Another work in “Bread of the Moment” is entitled “Self-Portrait as a Fly on the Wall of Modern History,” and given that it’s dedicated to Chris Pyle and Bill Rawlins, I knew immediately that the poem would at least sort of be about the Beatles. I was right.

“Once, Chris (Pyle) and Bill (Rawlins) and I were listening to a Beatles podcast — as we sometimes do. On it, the commentators were speculating on if you could be a fly on the wall any one time in The Beatles career — when would it be? One of the commentators said that they’d like to have been a fly on the wall when John and Paul decided to be a writing partnership,” said Sanders. “So I thought, ‘well, that is kind of neat, but if I were fly on the wall — I would be a fly, you know?’ I would be thinking about fly things!”

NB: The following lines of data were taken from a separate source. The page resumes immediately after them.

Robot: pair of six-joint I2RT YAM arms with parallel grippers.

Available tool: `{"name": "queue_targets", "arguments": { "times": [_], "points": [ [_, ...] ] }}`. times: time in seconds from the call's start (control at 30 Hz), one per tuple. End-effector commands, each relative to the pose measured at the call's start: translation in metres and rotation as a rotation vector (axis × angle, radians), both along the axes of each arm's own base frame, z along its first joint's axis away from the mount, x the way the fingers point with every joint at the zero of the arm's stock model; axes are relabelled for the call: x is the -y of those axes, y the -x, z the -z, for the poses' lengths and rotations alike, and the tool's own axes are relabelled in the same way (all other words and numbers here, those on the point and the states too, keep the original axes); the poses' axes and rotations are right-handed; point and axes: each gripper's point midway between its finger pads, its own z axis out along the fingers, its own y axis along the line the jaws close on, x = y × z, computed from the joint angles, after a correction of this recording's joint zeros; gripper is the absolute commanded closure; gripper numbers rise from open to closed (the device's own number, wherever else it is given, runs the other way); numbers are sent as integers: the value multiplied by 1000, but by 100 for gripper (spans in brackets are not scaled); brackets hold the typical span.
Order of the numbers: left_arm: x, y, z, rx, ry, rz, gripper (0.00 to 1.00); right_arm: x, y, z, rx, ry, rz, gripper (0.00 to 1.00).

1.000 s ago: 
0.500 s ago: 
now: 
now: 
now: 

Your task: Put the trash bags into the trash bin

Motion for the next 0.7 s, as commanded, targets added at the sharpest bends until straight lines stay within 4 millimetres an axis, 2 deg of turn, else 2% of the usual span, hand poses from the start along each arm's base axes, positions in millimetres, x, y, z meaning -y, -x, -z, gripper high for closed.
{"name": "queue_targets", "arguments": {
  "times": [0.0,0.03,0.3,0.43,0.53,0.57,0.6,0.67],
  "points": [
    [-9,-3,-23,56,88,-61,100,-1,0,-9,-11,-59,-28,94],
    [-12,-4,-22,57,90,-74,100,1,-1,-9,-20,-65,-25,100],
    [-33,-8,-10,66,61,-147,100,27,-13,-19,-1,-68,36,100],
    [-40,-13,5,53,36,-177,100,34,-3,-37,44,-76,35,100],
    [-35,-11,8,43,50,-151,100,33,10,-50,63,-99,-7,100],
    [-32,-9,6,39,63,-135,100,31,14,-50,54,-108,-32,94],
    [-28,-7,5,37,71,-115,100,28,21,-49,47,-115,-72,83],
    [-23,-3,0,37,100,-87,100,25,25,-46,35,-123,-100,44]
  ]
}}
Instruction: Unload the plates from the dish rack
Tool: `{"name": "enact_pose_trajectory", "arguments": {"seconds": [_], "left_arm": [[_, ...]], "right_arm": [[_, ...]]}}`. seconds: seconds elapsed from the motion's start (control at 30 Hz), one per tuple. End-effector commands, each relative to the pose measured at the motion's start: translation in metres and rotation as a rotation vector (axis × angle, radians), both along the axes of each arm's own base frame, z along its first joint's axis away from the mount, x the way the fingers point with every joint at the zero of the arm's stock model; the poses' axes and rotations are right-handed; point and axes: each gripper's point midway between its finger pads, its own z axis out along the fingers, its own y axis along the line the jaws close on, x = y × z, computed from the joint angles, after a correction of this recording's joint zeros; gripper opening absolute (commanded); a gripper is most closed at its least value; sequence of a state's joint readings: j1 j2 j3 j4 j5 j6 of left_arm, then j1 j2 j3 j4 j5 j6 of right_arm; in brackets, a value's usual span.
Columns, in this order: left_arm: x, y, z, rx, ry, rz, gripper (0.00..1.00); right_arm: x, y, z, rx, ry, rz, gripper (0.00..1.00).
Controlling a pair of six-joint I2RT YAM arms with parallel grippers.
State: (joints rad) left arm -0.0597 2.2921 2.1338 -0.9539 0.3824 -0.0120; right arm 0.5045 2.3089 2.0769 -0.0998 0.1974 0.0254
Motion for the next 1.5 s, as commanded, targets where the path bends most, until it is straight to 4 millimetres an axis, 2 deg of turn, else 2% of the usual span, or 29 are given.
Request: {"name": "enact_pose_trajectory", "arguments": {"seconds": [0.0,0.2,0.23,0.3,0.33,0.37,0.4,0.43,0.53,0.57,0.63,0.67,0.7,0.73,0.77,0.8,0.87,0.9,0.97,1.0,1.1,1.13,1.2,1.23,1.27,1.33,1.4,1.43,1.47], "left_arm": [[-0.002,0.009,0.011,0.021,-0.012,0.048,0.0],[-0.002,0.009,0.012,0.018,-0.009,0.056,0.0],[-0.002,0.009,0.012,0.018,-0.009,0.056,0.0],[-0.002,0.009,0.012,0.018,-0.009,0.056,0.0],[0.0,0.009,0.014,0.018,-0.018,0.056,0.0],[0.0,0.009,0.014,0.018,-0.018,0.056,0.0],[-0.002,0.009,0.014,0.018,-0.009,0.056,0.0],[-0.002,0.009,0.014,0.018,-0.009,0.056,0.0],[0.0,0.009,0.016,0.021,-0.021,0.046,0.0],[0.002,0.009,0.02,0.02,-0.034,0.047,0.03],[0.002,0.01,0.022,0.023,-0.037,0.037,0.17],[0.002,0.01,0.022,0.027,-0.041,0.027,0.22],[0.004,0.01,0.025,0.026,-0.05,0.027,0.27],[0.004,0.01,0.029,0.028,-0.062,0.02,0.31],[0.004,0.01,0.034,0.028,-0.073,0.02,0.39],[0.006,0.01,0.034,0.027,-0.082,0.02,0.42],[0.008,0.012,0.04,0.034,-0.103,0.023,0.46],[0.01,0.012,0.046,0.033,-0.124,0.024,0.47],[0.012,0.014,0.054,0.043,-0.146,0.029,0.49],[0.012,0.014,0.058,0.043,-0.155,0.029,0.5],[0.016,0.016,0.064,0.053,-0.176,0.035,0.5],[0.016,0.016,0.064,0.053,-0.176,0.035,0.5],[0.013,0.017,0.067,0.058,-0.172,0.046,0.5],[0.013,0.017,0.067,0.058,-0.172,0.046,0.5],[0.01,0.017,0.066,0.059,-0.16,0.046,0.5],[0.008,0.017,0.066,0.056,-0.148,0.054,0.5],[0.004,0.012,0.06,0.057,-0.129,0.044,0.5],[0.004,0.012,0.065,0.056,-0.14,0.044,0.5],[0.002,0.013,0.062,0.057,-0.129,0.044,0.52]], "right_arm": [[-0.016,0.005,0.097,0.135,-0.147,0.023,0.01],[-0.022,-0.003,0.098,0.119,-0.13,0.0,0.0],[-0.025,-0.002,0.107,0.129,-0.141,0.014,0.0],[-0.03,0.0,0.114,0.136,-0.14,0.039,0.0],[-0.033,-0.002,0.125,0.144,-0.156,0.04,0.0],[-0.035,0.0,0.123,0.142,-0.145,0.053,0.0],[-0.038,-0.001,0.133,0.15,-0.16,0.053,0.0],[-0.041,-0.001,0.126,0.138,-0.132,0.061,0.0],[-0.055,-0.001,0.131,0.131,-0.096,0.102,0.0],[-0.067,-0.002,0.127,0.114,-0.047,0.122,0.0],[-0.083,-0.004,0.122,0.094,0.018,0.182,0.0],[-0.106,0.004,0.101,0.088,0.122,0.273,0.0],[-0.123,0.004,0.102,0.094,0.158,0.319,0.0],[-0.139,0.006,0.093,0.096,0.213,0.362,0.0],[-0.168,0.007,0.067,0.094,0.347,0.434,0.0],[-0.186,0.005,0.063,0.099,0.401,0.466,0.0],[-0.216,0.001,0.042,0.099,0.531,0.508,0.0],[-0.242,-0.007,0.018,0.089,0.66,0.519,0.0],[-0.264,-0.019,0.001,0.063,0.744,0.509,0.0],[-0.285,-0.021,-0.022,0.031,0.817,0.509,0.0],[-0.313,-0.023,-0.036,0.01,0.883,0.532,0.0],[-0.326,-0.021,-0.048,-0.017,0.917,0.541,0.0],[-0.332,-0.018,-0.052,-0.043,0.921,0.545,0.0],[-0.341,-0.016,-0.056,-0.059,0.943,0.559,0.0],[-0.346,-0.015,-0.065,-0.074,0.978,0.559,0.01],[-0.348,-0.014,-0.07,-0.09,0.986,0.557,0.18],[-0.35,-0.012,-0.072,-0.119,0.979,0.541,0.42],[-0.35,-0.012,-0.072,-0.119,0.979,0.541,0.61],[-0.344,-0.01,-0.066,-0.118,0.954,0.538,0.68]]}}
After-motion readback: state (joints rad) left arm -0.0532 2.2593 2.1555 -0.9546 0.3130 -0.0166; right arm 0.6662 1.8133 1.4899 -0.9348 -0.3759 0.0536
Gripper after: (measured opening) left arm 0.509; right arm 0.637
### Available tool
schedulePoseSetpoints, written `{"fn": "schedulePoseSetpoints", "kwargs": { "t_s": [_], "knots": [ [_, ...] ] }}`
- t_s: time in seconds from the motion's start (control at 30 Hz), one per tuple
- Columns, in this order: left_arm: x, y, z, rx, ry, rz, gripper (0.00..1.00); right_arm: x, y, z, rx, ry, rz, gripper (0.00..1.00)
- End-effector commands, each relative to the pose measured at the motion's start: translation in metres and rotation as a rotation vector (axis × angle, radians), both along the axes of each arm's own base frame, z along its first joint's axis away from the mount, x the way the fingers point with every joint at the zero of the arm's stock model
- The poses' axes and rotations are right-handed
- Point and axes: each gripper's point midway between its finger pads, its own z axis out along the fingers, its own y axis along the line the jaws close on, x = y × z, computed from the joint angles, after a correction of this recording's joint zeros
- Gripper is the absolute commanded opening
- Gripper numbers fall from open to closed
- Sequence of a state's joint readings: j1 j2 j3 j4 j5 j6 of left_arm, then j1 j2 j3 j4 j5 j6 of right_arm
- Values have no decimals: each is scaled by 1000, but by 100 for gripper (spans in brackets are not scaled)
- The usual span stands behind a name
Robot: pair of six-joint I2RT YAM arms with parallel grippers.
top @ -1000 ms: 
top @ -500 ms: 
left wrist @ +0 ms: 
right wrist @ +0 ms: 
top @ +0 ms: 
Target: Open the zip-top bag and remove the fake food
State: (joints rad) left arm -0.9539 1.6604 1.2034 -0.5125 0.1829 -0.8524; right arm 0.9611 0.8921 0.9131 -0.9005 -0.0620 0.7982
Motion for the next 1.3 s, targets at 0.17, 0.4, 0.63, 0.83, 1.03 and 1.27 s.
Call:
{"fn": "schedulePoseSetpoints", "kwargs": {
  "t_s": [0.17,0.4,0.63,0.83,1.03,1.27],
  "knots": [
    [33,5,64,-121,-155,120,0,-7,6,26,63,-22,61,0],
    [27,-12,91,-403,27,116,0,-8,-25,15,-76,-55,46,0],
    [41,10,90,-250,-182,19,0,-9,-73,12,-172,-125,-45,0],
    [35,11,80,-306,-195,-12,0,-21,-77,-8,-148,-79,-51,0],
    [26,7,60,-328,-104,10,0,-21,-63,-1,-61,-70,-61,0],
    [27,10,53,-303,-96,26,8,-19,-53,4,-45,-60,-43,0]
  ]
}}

Self-Portrait as a Fly on the Wall of Modern History

For Bill Rawlins and Chris Pyle

Liverpool, 1960

I would not have overheard the deal they struck,
the smart one and the cute, freezing out
the quiet one, keeping the songs to themselves.
I’d have been grooming my legs to get to the bits
of decaying biomass lodged on those sticky hairs.

* * *
Washington, DC, 1972

The tapping of phones done under crossed cones
of flashlights and the attendant rifling
of files would again have all been lost on me.
The flexing of wings in readiness—one,
now the other—always takes precedence.

* * *

Boston, 2001

And so the flash of conspiring glances, connecting
as the flight attendant examined the boarding passes,
would hold not a trace of interest, obviously.
But at the slapping of the tiled wall below me
by the hand of the child impatient to take off,
viewed through the fixed kaleidoscope
of my oblivious eyes—I’m ready to flee.

The final poem in “Bread of the Moment” is entitled “Morning Sleet.” The work takes place in the same marvelously powerful, yet often flawed spot in our brains where we craft our vision of the past and anxiously knit together what we think the future might be.

Morning Sleet

You wake up because
you think there are squirrels
in the walls. You can hear their feet.

It’s not squirrels. It’s sleet.

You wake again as the frequency increases.
The skillet in the kitchen is sizzling
on the stove. You listen.

You live alone. Still sleet.

Finally you rise and see the world is
insulated with a sheet
of ice. Glistening paralysis.

Now you can breathe unafraid.
It’s a better world than the ones you made.

Before Sanders and I ended our conversation, I asked him if he had any theories on why poetry might be more able to accurately depict the fluid nature of time as we experience it. After all, Sanders is an expert, having been the general editor of the Hollis Summers Poetry Prize; the founding editor of Poetry News in Review; the editor-in-chief of the University of Arkansas Press; owner of a bookstore in Fayetteville, Arkansas; director of the Ohio University Press and the Purdue University Press, as well as a former faculty member in the English Department at Ohio University.

“Well, on a very literal level, the fact the matter is that poetry, unlike visual art, which is spatial, which sits on the wall; or music, which is temporal, passing over time; a poem can go from one of those worlds to the other,” he said. “That is, you can see it on the page and know how long it’s gonna be. In that way, it’s spatial. And yet it simulates the expression of talk, of speech — which is temporal. And beyond that, there’s the rhythm of the lines that replicate speech patterns, but have underneath them another rhythm that propels them along. So there are a lot of these elements working simultaneously that make a poem move from the spatial to the temporal — which is one of the the pleasures.”

Sanders has a reading event scheduled for February 17 at Stuart’s Opera House in Nelsonville.